# Hola from the UK!



## angelofwhimsy (Dec 11, 2011)

I have no idea what to write about here!

Okay, I'm not strictly a fancy mouse breeder.. But I do have quite a few very pretty pet mice, I hope that's okay? Several of them are showline, a few pet quality and my original trio are rescues from a lady who got them from a pet store.

I currently have;
Mycroft - my totally sexy blue self boy
Marissa - broken champagne (I think!)
Memphis } both broken.. something ^^;; I will be getting proper photos taken next weekend with luck!
Myth
Maya - self silver
Madison - self dove
Moth - self pink-eyed white
Mischief - blazed black (I know rats with a white streak along the belly are called berkshire, is it the same for mice?)
Meredith - self champagne
Missy - broken chocolate satin long haired
Mai - broken dove (I think) long haired

with the expected arrival of

Marina - silver tan satin
Magic - black satin
Morgan - black tan satin boy

next week!
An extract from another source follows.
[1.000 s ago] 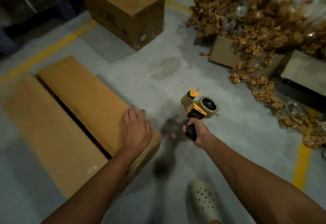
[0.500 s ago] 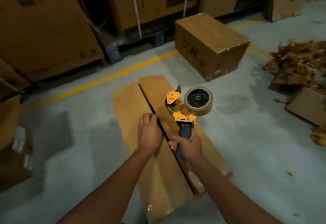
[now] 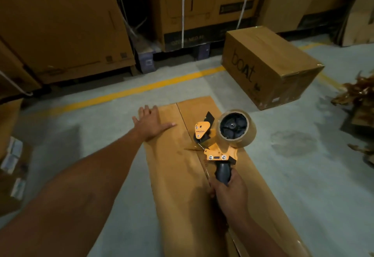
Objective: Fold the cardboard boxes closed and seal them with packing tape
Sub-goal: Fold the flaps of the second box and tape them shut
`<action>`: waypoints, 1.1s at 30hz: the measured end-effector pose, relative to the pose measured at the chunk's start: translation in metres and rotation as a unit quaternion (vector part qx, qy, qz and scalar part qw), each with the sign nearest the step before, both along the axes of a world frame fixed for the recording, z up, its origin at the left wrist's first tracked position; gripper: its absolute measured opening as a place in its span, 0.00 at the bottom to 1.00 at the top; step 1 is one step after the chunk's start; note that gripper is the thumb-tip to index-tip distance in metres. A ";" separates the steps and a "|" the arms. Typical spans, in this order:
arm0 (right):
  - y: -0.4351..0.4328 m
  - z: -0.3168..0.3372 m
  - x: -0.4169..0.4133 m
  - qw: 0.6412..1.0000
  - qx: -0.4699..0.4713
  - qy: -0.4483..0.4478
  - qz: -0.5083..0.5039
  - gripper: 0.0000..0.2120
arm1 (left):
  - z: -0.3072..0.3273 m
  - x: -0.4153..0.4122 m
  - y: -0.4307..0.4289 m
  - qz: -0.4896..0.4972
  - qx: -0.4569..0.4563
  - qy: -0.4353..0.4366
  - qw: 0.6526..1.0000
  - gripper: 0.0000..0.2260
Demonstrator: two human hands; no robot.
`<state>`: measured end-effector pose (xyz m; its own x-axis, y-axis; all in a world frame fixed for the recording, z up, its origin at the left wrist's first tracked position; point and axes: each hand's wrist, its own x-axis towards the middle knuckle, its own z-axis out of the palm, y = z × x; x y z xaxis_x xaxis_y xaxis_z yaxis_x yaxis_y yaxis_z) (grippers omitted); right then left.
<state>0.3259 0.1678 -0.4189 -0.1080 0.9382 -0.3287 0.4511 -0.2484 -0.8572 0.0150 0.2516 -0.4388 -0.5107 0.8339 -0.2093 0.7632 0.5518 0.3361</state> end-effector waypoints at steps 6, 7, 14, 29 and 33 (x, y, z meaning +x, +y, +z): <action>0.005 0.009 0.021 0.999 -0.038 0.030 0.004 0.10 | -0.001 0.019 -0.020 0.015 0.000 0.042 0.999 0.49; 0.004 0.015 0.028 0.999 -0.045 0.029 0.010 0.10 | -0.001 0.029 -0.029 0.024 -0.008 0.040 0.999 0.48; -0.013 0.069 0.105 0.990 -0.124 -0.001 0.071 0.17 | 0.015 0.127 -0.116 0.065 -0.087 0.029 0.994 0.51; -0.079 0.107 0.128 0.987 -0.076 -0.046 0.132 0.14 | 0.068 0.176 -0.245 -0.010 -0.215 0.078 0.973 0.39; -0.081 0.097 0.097 0.984 -0.074 -0.023 0.160 0.18 | 0.077 0.182 -0.218 0.058 0.037 -0.217 0.974 0.07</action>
<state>0.4229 0.0867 -0.3224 -0.3712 0.8006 -0.4704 0.5639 -0.2081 -0.7992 0.1966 0.0338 -0.3617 -0.4801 0.7967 -0.3671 0.4746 0.5878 0.6551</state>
So excited!

I live in Mansfield, in Nottinghamshire in the UK. Unluckily I don't drive so although I think several of my mice are super pretty I can't really get to shows to see if other people think so, so am likely to post many pics here for the same purpose XD

My meece and I also live with a great dane (Byron), 4 cats (Osara, Morph, Raphael and Gabriel), 4 land snails (Burkle, Shukura, Minchin and Whimsy), 4 rats (Pixel, Bug, Etsy and Defrag), a guinea pig (Jazz) and a betta (Peace) who'll likely end up in the 'other pets' section  It's a pretty busy household!
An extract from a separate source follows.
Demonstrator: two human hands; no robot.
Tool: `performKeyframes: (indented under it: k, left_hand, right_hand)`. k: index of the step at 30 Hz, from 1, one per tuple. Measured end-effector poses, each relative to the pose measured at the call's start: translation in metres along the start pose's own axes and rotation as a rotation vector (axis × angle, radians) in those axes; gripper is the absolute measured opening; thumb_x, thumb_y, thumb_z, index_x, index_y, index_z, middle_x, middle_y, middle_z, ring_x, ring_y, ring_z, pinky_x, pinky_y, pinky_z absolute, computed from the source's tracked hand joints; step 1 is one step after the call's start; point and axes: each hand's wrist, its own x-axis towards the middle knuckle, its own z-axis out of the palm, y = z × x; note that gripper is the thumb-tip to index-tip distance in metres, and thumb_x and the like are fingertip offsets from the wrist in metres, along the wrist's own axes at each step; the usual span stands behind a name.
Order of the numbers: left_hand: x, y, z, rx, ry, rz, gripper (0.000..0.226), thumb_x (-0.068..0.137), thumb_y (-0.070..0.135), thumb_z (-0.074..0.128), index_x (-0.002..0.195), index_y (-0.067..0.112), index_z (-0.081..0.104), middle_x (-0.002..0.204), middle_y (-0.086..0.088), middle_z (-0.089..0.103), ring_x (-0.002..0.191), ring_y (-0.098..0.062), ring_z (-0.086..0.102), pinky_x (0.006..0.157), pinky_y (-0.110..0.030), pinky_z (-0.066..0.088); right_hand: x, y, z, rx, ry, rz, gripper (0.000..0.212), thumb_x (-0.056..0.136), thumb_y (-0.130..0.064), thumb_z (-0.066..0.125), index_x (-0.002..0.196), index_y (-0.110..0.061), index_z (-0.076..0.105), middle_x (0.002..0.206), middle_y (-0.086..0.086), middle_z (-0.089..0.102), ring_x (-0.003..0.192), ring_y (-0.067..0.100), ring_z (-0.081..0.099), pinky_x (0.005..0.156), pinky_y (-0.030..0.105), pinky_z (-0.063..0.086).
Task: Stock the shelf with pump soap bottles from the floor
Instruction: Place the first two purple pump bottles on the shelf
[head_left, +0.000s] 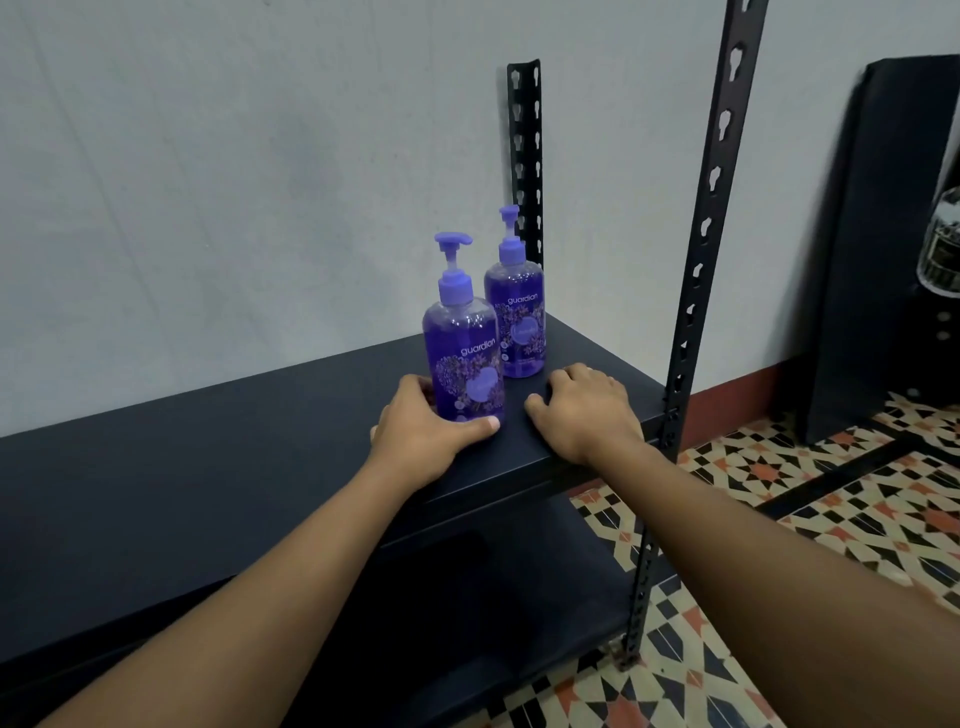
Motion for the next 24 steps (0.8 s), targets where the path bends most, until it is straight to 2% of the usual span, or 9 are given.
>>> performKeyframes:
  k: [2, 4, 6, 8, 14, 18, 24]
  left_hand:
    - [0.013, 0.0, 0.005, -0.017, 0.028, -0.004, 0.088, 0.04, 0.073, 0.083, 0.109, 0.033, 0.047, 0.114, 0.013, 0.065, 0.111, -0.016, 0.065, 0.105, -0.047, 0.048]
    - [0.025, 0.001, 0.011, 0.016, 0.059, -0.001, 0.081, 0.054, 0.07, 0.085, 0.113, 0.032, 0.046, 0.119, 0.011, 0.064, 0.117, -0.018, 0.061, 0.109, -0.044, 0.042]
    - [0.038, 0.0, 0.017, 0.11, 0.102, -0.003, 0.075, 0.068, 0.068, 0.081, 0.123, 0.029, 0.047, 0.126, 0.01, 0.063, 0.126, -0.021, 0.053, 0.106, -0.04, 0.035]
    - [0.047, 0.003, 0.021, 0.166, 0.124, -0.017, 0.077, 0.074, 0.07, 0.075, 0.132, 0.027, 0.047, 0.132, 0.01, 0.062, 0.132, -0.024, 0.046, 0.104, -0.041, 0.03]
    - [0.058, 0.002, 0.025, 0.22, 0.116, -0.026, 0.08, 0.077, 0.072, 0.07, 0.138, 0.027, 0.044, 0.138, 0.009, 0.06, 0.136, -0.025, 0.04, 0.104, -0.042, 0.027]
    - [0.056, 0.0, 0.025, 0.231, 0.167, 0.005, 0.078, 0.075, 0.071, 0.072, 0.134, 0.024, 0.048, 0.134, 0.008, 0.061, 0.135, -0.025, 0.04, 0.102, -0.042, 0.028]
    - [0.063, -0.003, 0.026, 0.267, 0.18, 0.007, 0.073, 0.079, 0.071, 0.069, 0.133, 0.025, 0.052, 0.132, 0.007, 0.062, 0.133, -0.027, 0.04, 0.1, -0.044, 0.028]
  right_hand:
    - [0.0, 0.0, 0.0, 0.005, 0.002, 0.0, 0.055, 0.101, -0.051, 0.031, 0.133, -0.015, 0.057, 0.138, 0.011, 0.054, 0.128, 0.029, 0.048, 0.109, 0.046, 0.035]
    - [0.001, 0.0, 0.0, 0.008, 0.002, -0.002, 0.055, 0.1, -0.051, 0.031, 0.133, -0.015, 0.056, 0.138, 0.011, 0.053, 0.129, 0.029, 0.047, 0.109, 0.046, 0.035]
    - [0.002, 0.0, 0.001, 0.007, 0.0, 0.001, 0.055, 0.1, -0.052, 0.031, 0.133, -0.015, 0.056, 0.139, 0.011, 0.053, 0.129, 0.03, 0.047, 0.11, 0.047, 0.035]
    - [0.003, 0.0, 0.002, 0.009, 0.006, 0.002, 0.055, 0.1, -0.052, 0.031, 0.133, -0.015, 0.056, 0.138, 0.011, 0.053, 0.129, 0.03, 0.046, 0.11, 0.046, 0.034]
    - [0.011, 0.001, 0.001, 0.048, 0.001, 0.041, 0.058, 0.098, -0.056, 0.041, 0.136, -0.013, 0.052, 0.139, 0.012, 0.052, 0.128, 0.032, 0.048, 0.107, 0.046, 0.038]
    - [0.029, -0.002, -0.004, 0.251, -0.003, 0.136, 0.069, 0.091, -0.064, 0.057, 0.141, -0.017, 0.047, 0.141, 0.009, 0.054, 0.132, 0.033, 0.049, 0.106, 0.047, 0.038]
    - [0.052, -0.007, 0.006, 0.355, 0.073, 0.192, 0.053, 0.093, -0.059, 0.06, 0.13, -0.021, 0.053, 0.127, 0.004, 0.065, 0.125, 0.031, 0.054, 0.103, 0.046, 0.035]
I'm hoping to pick up tips, information, experience etc from all the lovely people on here, I know a couple as the people I've gotten mice from and hope to make more friends too!

I hope that's all okay!


----------



## SarahY (Nov 6, 2008)

Welcome to FMB


----------



## morning-star (Apr 9, 2011)

hi -heather from pre-loved here! welcome to the forum!

if you post all photo's of all the colours your not sure on I'm sure you can get them ID here.


----------



## angelofwhimsy (Dec 11, 2011)

Hiya Heather! Thank you to you and Sarah for my welcome here! 

Hehe, I will do, I am having a friend over who is a semi-professional photographer, she's coming over for a couple of hours to take pics of all my critters for me to have to display, including the mice so I'll add them here to show off my lovely babies


----------



## morning-star (Apr 9, 2011)

Awesome! Love to see photos of the cat's and rats!


----------



## kellyt (Nov 23, 2011)

Welcome to the forum. Love the names of your mice.


----------



## Frizzle (Oct 6, 2011)

Nottinghamshire is a real place? Thought it was fiction from Robin Hood... Goes to show you how much I know. Anyways, welcome to the forum! How old is your great dane? My family had one once, it lived to be ridiculously old, 13. Dad would be out cooking on the grill, and would dangle food from his mouth, and she would come over and take it from him really carefully. I never tried it, but I imagine it looked like Jaws.


----------



## moustress (Sep 25, 2009)

Howdy and welcome!

no doubt those in the UK think 'Little House on the Prairie' is fictitious too.  )


----------



## angelofwhimsy (Dec 11, 2011)

*grins* it is indeed a real place! Thank you all for the welcomes! And hee, thank you kellyt! It's quite fun coming up with nice mice names  and of course I have a bit of a theme going on.. 

And Byron, my big baby, is just that, he's still a puppy at 10 months old! Gosh, you were lucky, I hope Byron lives to such a good age


----------



## skinnybaby212 (Oct 18, 2011)

*angelofwhimsy*
hey im not too far from you, im in hucknall, do you breed/sell/buy etc?
i only have a few mice as pets but just had my 1st litter today


----------



## The Boggit keeper (Mar 5, 2010)

Hi and Welcome to you and ALL of your Meeces !


----------